#### Activity:
Give an exact reproduction of all the lines in the listing.

#### Dataset extract:
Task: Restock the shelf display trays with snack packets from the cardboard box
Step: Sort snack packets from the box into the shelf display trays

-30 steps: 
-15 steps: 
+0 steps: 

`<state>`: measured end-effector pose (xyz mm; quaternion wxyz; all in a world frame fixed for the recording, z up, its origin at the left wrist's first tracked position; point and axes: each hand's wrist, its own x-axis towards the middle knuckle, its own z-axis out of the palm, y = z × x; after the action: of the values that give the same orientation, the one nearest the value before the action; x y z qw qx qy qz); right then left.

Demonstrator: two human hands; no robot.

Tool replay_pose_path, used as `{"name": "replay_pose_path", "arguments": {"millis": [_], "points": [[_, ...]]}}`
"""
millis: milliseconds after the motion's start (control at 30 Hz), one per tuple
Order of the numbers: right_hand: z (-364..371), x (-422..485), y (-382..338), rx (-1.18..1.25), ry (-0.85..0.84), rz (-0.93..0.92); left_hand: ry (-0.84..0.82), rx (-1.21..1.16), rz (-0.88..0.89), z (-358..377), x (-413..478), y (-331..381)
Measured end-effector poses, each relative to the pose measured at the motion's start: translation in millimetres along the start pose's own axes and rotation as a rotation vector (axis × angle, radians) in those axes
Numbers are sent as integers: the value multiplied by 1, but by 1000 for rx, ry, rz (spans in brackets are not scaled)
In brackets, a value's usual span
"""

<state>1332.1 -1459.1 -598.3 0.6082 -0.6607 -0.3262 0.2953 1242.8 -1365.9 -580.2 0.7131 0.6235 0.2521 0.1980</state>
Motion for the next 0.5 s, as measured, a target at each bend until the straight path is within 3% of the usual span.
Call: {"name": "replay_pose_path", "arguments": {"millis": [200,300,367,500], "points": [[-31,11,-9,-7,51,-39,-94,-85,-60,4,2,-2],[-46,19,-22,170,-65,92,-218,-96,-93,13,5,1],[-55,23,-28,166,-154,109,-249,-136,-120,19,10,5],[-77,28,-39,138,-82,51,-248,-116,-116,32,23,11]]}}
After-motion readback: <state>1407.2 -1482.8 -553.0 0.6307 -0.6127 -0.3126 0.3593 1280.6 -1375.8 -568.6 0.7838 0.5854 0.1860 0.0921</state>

#### Task response:
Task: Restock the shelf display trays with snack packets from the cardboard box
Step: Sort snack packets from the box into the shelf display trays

-30 steps: 
-15 steps: 
+0 steps: 

`<state>`: measured end-effector pose (xyz mm; quaternion wxyz; all in a world frame fixed for the recording, z up, its origin at the left wrist's first tracked position; point and axes: each hand's wrist, its own x-axis towards the middle knuckle, its own z-axis out of the palm, y = z × x; after the action: of the values that give the same orientation, the one nearest the value before the action; x y z qw qx qy qz); right then left.

Demonstrator: two human hands; no robot.

Tool replay_pose_path, used as `{"name": "replay_pose_path", "arguments": {"millis": [_], "points": [[_, ...]]}}`
"""
millis: milliseconds after the motion's start (control at 30 Hz), one per tuple
Order of the numbers: right_hand: z (-364..371), x (-422..485), y (-382..338), rx (-1.18..1.25), ry (-0.85..0.84), rz (-0.93..0.92); left_hand: ry (-0.84..0.82), rx (-1.21..1.16), rz (-0.88..0.89), z (-358..377), x (-413..478), y (-331..381)
Measured end-effector poses, each relative to the pose measured at the motion's start: translation in millimetres along the start pose's own axes and rotation as a rotation vector (axis × angle, radians) in those axes
Numbers are sent as integers: the value multiplied by 1, but by 1000 for rx, ry, rz (spans in brackets are not scaled)
In brackets, a value's usual span
"""

<state>1332.1 -1459.1 -598.3 0.6082 -0.6607 -0.3262 0.2953 1242.8 -1365.9 -580.2 0.7131 0.6235 0.2521 0.1980</state>
Motion for the next 0.5 s, as measured, a target at each bend until the straight path is within 3% of the usual span.
Call: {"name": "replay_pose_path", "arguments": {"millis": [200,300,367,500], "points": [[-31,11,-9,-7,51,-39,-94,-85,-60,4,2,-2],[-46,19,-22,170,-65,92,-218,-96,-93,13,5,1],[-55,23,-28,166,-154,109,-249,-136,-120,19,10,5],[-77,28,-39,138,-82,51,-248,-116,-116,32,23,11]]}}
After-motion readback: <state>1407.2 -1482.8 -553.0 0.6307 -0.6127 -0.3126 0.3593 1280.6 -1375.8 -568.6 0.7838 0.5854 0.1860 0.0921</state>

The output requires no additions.